Radeon ROCm 4.1 Released - Still Without RDNA GPU Support

Grinness replied

24 March 2021, 07:29 AM
Originally posted by bridgman View Post

Good point - I don't think that all the fixes from 20.45 have worked their way into the ROCm release stream yet but we should definitely mention that once the functionality is there.

It's possible that we may have to work through at least conceptually separating "the upstream for our compute components" from "our datacenter releases" as a pre-requisite since right now the ROCm releases kinda serve as both. That is going to be an increasing problem as we expand support to consumer hardware.

Thanks !

Bridgman,

is there an effort to simplify/streamline the adoption of ROCm for end users?
Conceptually ROCm/HIP is fascinating and very promising, but it does not compare with the simplicity of installation (and 3rd party support/implementation) of nvidia.
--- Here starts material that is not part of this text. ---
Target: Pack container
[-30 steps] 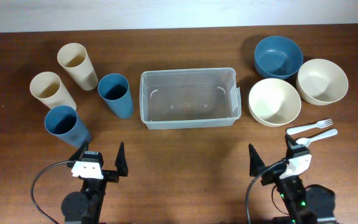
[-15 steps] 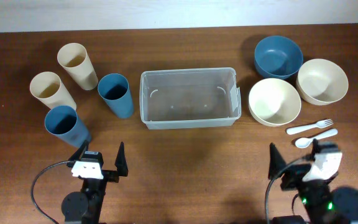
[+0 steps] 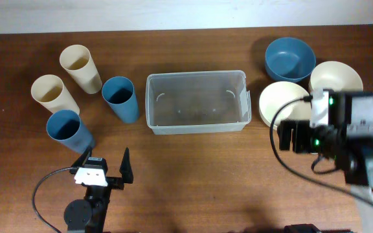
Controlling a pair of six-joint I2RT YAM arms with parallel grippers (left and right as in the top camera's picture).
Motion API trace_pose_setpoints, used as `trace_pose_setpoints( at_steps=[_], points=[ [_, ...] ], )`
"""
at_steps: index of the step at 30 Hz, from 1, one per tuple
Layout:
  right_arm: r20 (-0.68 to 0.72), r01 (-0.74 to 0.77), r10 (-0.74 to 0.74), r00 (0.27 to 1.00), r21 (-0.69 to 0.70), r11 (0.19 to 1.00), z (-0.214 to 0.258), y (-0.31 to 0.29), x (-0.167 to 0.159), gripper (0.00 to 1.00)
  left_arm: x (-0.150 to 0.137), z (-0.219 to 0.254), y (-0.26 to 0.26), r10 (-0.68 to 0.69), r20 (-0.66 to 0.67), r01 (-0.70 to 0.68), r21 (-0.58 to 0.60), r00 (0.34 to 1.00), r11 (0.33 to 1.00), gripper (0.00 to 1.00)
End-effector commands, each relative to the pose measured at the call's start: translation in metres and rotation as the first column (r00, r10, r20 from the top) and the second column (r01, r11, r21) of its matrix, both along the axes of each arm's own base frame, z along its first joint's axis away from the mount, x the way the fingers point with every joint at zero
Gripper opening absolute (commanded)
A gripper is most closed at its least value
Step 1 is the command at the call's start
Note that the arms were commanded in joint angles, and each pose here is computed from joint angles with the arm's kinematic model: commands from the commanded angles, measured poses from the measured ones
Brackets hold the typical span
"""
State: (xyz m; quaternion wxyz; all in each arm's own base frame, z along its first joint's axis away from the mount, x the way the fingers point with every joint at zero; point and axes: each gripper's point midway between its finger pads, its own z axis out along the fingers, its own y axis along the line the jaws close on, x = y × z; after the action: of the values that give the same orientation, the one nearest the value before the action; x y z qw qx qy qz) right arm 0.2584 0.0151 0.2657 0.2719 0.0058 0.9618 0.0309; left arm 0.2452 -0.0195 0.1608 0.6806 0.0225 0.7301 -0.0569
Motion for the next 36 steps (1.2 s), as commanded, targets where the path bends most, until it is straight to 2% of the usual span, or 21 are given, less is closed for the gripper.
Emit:
trace_pose_setpoints(
  at_steps=[1, 7, 11, 15, 18, 21, 26, 36],
  points=[
    [-0.019, -0.002, 0.002, 1.000, 0.013, 1.000, 0.006, 0.001, 0.013, 0.99, 0.000, -0.003, 0.000, 0.003, -0.004, -0.003, 0.019, 1.000, 1.000, 1.00],
    [-0.088, -0.021, 0.026, 0.996, 0.061, 0.998, -0.012, 0.011, 0.025, 0.99, 0.000, -0.003, 0.000, 0.003, -0.004, -0.003, 0.019, 1.000, 1.000, 1.00],
    [-0.083, -0.012, 0.018, 0.996, 0.071, 0.997, -0.013, 0.009, 0.031, 0.99, 0.000, -0.003, 0.000, 0.003, -0.004, -0.003, 0.019, 1.000, 1.000, 1.00],
    [-0.073, 0.092, -0.086, 0.994, 0.089, 0.992, -0.011, -0.012, 0.035, 0.99, 0.000, -0.003, 0.000, 0.003, -0.004, -0.003, 0.019, 1.000, 1.000, 1.00],
    [-0.081, 0.257, -0.248, 0.965, 0.123, 0.959, -0.011, -0.042, 0.033, 0.99, 0.000, -0.003, 0.000, 0.003, -0.004, -0.003, 0.019, 1.000, 1.000, 1.00],
    [-0.094, 0.379, -0.367, 0.925, 0.177, 0.908, -0.008, -0.069, 0.024, 0.99, 0.000, -0.003, 0.000, 0.003, -0.004, -0.003, 0.019, 1.000, 1.000, 1.00],
    [-0.069, 0.430, -0.430, 0.900, 0.286, 0.856, 0.006, -0.092, 0.006, 0.99, 0.000, -0.003, 0.001, 0.003, -0.004, -0.003, 0.019, 1.000, 1.000, 1.00],
    [-0.060, 0.664, -0.671, 0.739, 0.233, 0.711, 0.012, -0.151, -0.046, 0.99, 0.000, -0.003, 0.000, 0.003, -0.004, -0.003, 0.019, 1.000, 1.000, 1.00]
  ],
)
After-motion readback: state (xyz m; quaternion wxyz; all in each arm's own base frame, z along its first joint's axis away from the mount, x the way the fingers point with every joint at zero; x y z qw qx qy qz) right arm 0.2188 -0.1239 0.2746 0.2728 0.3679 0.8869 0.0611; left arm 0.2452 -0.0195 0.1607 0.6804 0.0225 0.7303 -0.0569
Years ago I used to do cuda on nvidia,
Now I am on polaris (arch linux), i just spent 4 days (probably more, between AMD website, git repos, Arch AUR) to try to get pytorch, torchvisiom, torchtext to run.
Tried from native rocm on arch, to dockers. An ugly mess!

Finally yesterday night by creating my own pkgbuild (and a lot of kicking and screaming) got all instaleld
... to find out that the gpu computing stalls, no errrors, no dmesg -- just trying a jupyter notebook tutorial from torchtext

How do I debug?
How do i ask for help? ( I assume first thing will be: arch is not supported, followed by oh, polaris is not officially supported)

On top of that ROCm 4.1 is out and I have to recompile EVERITHING ....

Come on. ...
Likes 6
Leave a comment:
Paradigm Shifter replied

24 March 2021, 07:11 AM
Originally posted by raun0 View Post

For information AMD has two architectural lines GCN and RDNA.

RDNA is for people whom has empty energy drink cans on their desk and the main color lights flashing all over the place.

GCN is for super computers and servers.

You mean all those people who had Radeon 7000 series cards, or R9 2x0/3x0 series cards, or RX400 series cards... all of which were GCN?

I thought it was RDNA for desktops, CDNA for HPC?
Likes 3
Leave a comment:
raun0 replied

24 March 2021, 06:52 AM
Originally posted by sweetsuicide View Post

I still remember when someone on this forum told me I was wrong that ROCm would take an incredibly long time to come to RDNA, but, hey, here we are

Please, read my comment above.
Leave a comment:
sweetsuicide replied

24 March 2021, 04:56 AM
I still remember when someone on this forum told me I was wrong that ROCm would take an incredibly long time to come to RDNA, but, hey, here we are
Likes 1
Leave a comment:
raun0 replied

24 March 2021, 04:23 AM
Originally posted by phoronix_is_awesome View Post

ROCm is dead. It is amazing that many years after the release of RDNA 1, AMD still doesn't have ROCm support for it, yet AMD wants to sell a overclocked 192bit RDNA2 chip without compute at Nvidia ampere 256bit GA104 prices by intentionally busting its 8Gb VRAM buffer because it is "designed for gaming at max 1440P settings". What a joke. Milan, as reviewed by anandtech, is also partly a regression in idle power due to subpar IO Hub chip L3 cache design. What a disappointment.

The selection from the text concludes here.